そして「公共空間の言論は開かれていて絶対的真実はない」ことと市民社会の限界は、必ずしも等号で結ばれないのであって、そしてそのことはヨーロッパ的市民社会を留保しつつも是としていたデリダが再三強調していたことであって、デリディアン東浩紀の批判さるべき点はその点ではないでしょうか、というのがフランス語の読めないポストモダニズム系シニカルの理論家(笑)としての私の見解です。

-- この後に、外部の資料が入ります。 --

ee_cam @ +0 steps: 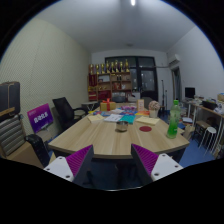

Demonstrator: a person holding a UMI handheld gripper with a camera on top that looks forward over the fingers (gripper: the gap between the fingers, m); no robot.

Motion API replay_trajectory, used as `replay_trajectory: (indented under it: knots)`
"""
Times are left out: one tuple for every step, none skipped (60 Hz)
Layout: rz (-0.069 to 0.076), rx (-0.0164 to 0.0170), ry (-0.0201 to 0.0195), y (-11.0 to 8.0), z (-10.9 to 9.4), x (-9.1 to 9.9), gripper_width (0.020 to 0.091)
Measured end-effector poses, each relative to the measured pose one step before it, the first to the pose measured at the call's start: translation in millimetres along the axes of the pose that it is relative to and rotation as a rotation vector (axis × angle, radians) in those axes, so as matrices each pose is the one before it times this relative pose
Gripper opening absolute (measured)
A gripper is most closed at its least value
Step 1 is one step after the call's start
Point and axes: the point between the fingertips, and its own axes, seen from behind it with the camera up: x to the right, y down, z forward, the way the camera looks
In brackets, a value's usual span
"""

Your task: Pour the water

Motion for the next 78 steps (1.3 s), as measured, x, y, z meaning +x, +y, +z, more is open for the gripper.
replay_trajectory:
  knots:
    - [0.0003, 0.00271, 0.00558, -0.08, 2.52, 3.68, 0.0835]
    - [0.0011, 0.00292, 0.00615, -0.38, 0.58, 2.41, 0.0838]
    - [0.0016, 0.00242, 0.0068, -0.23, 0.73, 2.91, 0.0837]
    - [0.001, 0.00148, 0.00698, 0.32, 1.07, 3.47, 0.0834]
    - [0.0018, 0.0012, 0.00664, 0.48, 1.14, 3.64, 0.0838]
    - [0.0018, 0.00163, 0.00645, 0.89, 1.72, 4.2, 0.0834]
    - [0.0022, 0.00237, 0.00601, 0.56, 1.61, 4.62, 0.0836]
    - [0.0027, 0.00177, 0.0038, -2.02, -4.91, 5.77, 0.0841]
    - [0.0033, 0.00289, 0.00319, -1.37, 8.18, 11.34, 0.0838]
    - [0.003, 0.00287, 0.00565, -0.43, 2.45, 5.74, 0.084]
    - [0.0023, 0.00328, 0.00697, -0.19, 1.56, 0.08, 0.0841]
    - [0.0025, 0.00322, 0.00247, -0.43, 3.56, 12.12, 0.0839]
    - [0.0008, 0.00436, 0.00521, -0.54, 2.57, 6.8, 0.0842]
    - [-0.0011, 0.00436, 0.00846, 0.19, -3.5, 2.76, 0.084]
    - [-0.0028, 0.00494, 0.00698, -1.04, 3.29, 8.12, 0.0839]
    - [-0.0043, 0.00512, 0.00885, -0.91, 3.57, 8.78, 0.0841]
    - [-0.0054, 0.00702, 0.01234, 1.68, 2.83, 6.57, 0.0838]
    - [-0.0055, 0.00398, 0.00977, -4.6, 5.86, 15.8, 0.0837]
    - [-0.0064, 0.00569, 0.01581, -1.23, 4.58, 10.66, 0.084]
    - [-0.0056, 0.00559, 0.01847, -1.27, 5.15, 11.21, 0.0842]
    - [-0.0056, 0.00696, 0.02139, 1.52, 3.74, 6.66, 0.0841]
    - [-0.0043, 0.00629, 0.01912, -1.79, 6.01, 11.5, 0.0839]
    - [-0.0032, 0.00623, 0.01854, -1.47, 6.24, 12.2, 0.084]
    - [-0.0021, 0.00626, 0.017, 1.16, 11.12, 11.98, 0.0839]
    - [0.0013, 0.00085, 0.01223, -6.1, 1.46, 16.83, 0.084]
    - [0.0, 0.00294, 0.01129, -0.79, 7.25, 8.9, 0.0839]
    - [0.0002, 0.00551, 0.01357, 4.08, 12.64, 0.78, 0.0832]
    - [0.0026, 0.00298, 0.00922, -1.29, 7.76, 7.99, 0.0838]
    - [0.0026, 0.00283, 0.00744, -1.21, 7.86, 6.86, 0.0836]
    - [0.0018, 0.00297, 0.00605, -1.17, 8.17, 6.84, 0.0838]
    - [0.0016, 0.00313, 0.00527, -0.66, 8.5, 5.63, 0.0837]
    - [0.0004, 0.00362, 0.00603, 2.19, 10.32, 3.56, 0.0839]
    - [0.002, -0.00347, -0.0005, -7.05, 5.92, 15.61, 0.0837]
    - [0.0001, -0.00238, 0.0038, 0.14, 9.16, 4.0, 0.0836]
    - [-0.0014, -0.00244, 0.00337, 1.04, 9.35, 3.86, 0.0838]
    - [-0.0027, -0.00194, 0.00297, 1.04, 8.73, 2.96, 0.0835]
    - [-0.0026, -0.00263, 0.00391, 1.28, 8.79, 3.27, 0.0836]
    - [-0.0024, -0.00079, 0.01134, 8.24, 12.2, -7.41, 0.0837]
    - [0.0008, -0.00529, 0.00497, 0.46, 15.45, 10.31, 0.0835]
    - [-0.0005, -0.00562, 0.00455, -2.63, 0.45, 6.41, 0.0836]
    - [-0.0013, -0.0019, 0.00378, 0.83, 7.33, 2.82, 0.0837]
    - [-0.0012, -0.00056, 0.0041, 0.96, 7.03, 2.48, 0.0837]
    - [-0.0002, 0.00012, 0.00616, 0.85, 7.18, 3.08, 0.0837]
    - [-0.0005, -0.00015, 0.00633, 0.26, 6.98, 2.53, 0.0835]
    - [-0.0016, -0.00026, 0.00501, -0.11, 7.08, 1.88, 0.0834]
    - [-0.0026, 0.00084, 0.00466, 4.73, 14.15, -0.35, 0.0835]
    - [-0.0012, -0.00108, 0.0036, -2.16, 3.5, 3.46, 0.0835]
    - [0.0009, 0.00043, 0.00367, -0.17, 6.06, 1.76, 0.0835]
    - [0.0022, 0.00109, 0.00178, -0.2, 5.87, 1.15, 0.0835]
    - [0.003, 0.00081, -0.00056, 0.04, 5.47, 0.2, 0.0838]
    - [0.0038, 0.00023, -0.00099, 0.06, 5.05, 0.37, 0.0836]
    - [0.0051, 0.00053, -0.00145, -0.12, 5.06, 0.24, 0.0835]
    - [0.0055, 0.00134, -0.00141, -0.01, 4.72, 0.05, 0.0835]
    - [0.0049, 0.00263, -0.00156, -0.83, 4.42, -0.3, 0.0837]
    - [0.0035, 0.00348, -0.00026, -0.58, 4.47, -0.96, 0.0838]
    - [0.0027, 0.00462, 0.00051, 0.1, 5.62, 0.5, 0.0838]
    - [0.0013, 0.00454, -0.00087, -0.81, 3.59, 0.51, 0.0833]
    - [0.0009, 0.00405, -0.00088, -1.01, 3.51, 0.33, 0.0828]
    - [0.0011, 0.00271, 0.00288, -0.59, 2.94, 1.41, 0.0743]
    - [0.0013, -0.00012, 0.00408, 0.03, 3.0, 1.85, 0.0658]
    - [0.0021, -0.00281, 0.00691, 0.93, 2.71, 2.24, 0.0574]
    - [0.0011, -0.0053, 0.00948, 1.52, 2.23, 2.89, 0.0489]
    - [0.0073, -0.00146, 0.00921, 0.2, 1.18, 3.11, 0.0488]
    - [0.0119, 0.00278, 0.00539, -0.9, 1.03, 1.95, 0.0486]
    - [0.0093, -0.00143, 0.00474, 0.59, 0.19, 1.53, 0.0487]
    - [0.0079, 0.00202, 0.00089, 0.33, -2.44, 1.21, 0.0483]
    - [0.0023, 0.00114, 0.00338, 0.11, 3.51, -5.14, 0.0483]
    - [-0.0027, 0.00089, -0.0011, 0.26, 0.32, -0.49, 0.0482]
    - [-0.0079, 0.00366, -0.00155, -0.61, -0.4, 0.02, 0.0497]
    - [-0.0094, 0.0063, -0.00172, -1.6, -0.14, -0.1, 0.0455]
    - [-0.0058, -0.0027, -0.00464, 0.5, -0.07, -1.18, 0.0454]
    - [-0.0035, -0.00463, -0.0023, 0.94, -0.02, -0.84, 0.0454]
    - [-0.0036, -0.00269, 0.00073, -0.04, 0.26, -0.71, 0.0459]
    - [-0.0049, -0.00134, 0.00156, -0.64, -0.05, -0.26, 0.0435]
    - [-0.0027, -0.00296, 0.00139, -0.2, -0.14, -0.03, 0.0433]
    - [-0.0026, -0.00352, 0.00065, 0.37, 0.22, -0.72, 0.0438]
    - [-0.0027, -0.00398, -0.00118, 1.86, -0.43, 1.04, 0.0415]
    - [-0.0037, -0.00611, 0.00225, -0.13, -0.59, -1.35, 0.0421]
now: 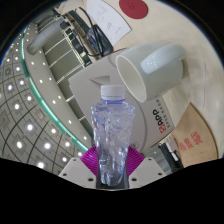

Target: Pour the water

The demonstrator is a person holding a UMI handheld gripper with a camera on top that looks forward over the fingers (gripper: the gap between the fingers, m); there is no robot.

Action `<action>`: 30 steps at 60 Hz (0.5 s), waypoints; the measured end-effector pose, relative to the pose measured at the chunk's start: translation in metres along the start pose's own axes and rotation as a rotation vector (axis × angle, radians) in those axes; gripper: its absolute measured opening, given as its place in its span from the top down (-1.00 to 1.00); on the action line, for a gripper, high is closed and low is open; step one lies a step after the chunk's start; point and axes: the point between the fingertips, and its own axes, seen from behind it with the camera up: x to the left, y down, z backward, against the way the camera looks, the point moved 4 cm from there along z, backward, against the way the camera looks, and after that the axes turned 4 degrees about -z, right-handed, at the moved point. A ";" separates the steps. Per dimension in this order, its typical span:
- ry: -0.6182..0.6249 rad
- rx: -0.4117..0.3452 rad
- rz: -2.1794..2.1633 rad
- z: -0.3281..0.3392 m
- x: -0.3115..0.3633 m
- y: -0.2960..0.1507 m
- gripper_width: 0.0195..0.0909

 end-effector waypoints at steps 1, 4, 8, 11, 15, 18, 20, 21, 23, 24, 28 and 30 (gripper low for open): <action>0.005 0.001 0.003 0.000 0.000 -0.001 0.66; 0.018 0.008 0.017 0.001 0.000 0.000 0.66; 0.042 0.025 0.062 0.004 0.002 0.004 0.66; 0.051 0.041 0.104 0.007 0.008 0.010 0.66; 0.050 0.068 0.173 0.012 0.024 0.020 0.66; 0.055 0.087 0.270 0.015 0.037 0.027 0.65; 0.058 0.093 0.360 0.017 0.047 0.030 0.66; 0.062 0.092 0.412 0.018 0.053 0.030 0.65; 0.068 0.090 0.520 0.021 0.064 0.030 0.65; 0.070 0.087 0.572 0.022 0.071 0.030 0.65; 0.071 0.067 0.763 0.030 0.101 0.025 0.66; 0.071 0.049 0.853 0.033 0.117 0.021 0.66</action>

最後に。私は以前、愛・蔵太さんに対して批判的なことを書いた。個人的な苦渋というかアンビバレンスがなかったわけではない。ポストモダン・リヴィジョニズムの功罪が、光と影が、彼の人のはてなにおける著名な活動には典型的にあった。あまりにもくっきりと。むろん、行為遂行論は措き、愛・蔵太さんが否定論者ということではない。ただ、私は勝手ながら、ポストモダニズムのひとつの臨界を、愛・蔵太さんの一連の歴史認識問題をめぐる活動に見た。そして、私は限界だと思った。もう無理、と。愛・蔵太さんが無理ということではむろんないけれど、ポストモダン・リヴィジョニズムの無理を、そのリテラルな極北において私は知らされたのだった。